Come adeguarsi senza paralizzare il business
La buona notizia è che adeguarsi alla NIS2 non significa necessariamente stravolgere l’organizzazione aziendale o sostenere investimenti insostenibili. La chiave sta nell’approccio graduale e proporzionato, esattamente come la direttiva stessa suggerisce. Il primo passo è un assessment iniziale onesto: capire dove si trova l’azienda oggi rispetto ai requisiti richiesti, identificare le lacune principali e definire una roadmap realistica con priorità chiare. Spesso le PMI scoprono di avere già in essere alcune buone pratiche che necessitano solo di essere formalizzate e documentate.
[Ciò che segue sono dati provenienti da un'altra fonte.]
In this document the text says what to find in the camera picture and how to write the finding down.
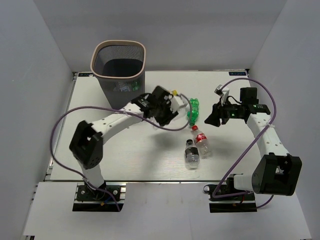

Il secondo elemento strategico è scegliere i partner giusti. Affidarsi a un provider ICT che conosca sia il tessuto imprenditoriale italiano sia le complessità normative europee permette di trasformare un obbligo in un’opportunità di modernizzazione. Soluzioni come servizi gestiti di security operations, vulnerability assessment periodici e programmi di formazione del personale possono essere attivati progressivamente, distribuendo costi e impegno nel tempo senza interrompere le attività quotidiane.
In ultima analisi, la NIS2 chiede alle PMI italiane di fare qualcosa che avrebbero dovuto fare da tempo: prendere sul serio la sicurezza informatica come componente integrante della strategia aziendale. Le imprese che coglieranno questa occasione per strutturarsi adeguatamente non solo eviteranno sanzioni, ma si posizioneranno meglio sul mercato, guadagnando la fiducia di clienti e partner in un contesto in cui la resilienza digitale è sempre più un prerequisito per fare business.